In Maharashtra, BJP shows Uddhav's Sena its place

However, both the NCP and the Congress have shown that their Maratha support base continues to stand behind them

Archis Mohan New Delhi
Last Updated : Oct 19 2014 | 2:39 PM IST
Its detractors are pointing out how the Bharatiya Janata Party (BJP)'s "bravado" in contesting the Maharashtra elections alone has flopped, for it has failed to reach the simple majority mark of 145 in the 288-member assembly. But BJP's gains, if looked in the context of last four elections, are massive. It is for the first time since 1995 that any party has crossed the 100-seats mark. 
 
The BJP is clearly planning not just for the immediate future, but the 2019 Lok Sabha elections. After this result, the BJP would have reasons to believe that its gamble to sever ties with its ally of 25 years, the Shiv Sena, has worked.

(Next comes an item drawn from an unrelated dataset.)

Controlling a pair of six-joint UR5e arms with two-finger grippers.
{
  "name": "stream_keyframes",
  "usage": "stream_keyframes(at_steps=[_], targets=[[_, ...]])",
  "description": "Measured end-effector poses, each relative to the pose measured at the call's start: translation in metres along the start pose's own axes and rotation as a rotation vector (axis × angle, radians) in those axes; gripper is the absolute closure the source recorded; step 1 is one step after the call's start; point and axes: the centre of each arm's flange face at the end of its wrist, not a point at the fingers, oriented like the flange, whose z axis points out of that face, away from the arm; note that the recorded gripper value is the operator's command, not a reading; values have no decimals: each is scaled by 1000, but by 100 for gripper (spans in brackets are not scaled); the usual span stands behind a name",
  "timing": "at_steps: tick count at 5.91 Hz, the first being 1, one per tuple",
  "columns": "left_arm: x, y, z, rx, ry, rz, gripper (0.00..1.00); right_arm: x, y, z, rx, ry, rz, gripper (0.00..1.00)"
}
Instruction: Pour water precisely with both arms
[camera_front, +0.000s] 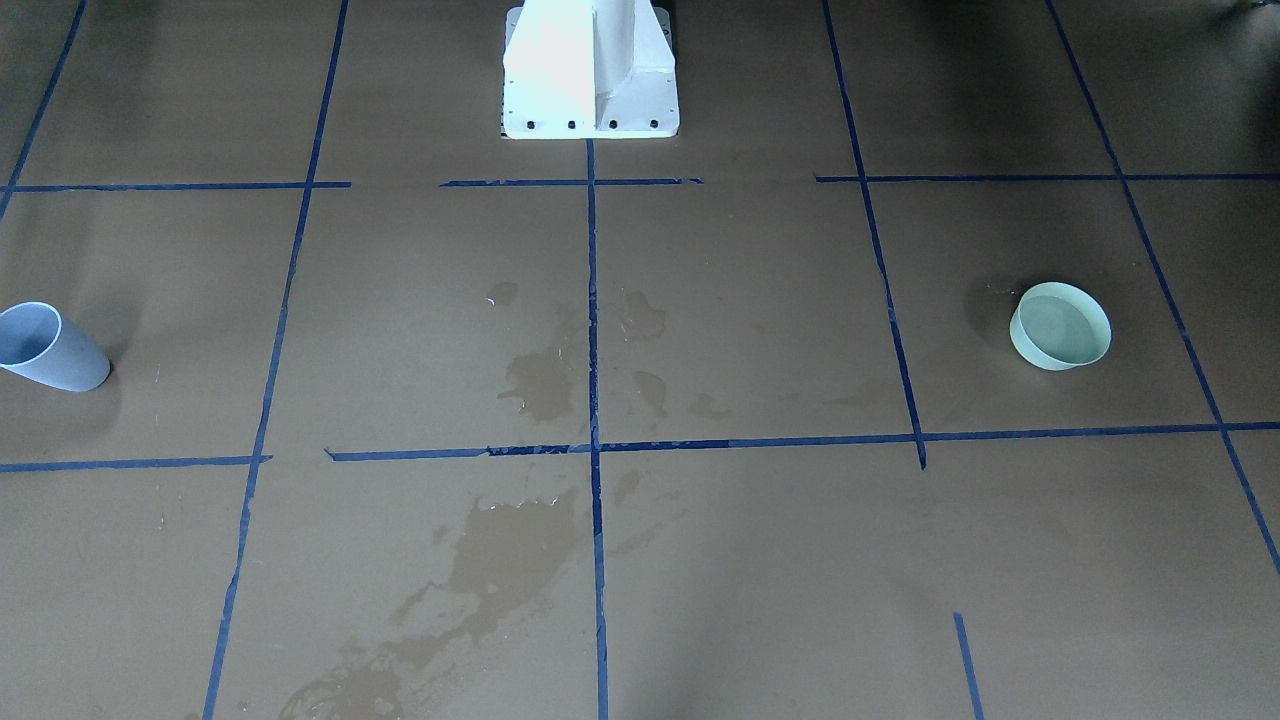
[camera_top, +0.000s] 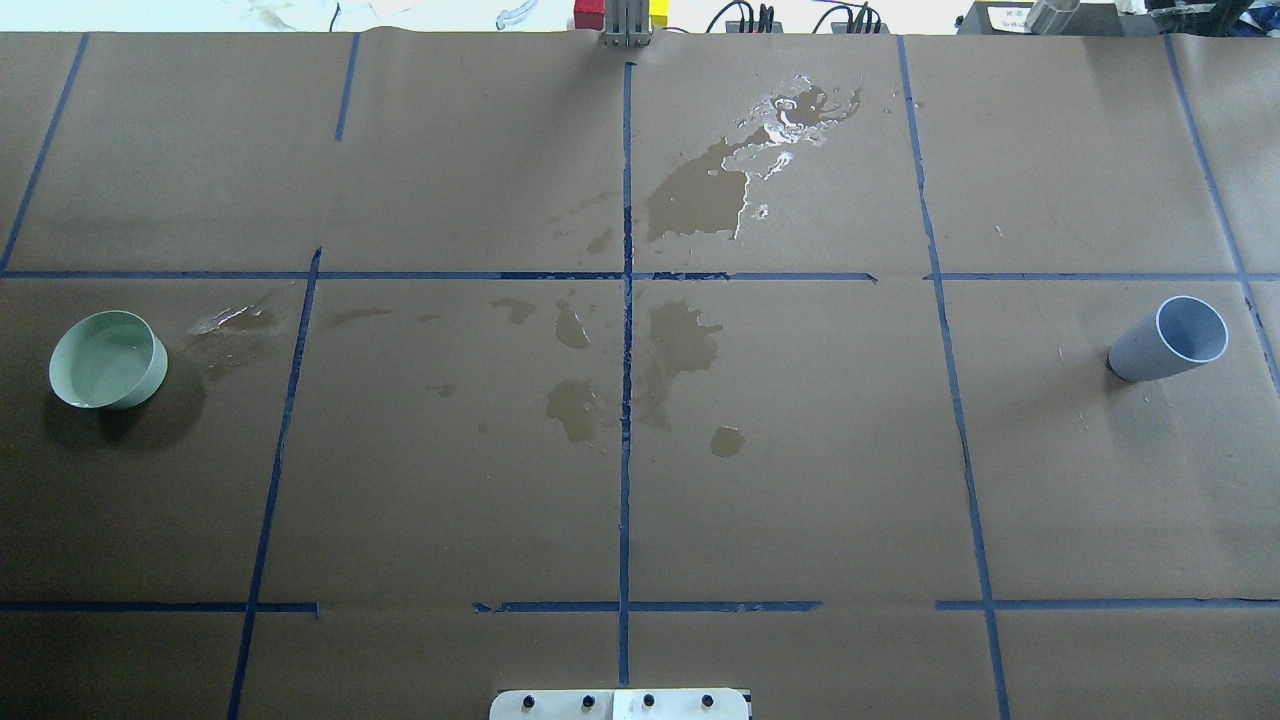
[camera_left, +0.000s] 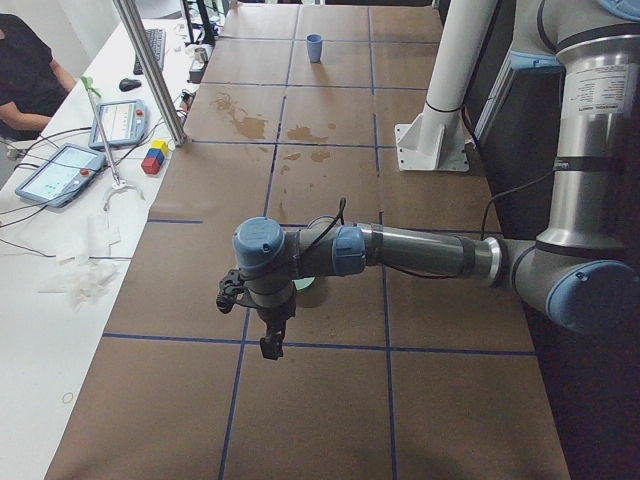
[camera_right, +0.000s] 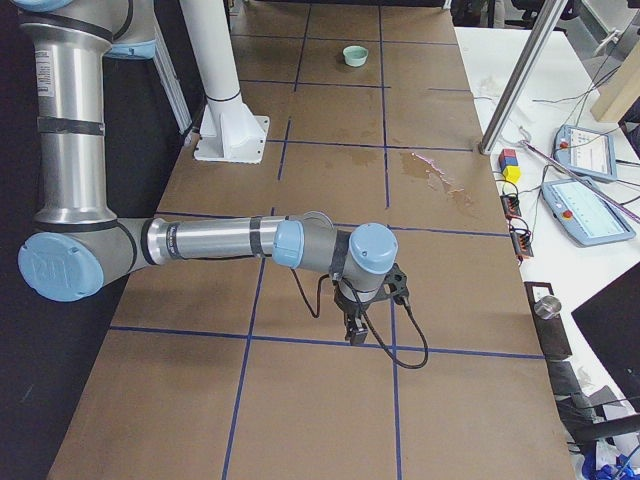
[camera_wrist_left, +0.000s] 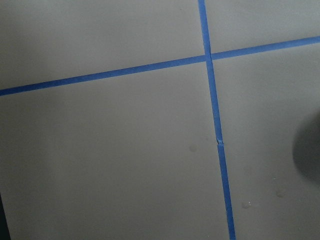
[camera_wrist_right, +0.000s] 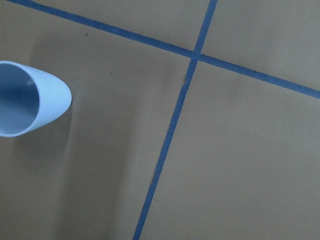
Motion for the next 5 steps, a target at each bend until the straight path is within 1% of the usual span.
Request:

BJP president Amit Shah has shown Shiv Sena and its chief Uddhav Thackeray their place. The BJP has won nearly twice the number of seats than the Sena's. Not only has the BJP bagged seats from across Maharashtra but also netted more seats even in the Sena's stronghold of Mumbai-Thane region.
 
Henceforth, the BJP can enter into any alliance with the Sena as the senior partner. It was something that BJP president Shah had laid out in clear enough terms at the party's National Council meeting in August in New Delhi. Few had then grasped the import of the new BJP president's words. Shah had then, in his speech as the new party president, said his objective was to have either BJP or BJP led governments in all states for a "Congress-mukt (free)" India. Thus, BJP strive to strike alliances but only as the lead party.
 
The Maharashtra elections are a great leap for a party that had, in Maharashtra, played second fiddle to the Sena. Interestingly, all the four major parties have received the same vote share as they secured in the 2014 Lok Sabha elections. The BJP has received 27 per cent votes, followed by 20 per cent to the Sena's, and 18 per cent each to the Congress and Nationalist Congress Party (NCP). The difference being that the assembly election, unlike the Lok Sabha, was a five cornered contest. The BJP, until 2009 assembly elections, was the last of the four major political parties in Maharashtra in terms of its vote share. It had a vote share of 14 per cent in the 2009 assembly elections.
 
What has helped BJP is its electoral micro-management, the Narendra Modi factor which saw huge numbers turning up for his 27 public rallies in Maharashtra and well thought out election discourse which focussed entirely on the issue of development. The party didn't let the loss of its senior most leader in Maharashtra, Gopinath Munde, affect it. It fielded Munde's daughter, Pankaja, nearly immediately to tour Maharashtra to step into the shoes of her father and emerge as the party's OBC face. The BJP also realised early that its support for separate statehood to Vidarbha isn't a plank for the current elections.
 
However, both the NCP and Congress have shown that despite the 15-year-long anti-incumbency, their Maratha support base continues to stand behind them. It now depends much on how Uddhav and Sena accept the verdict. It is likely that Maharashtra might not have to wait for 2019 to see another round of assembly elections.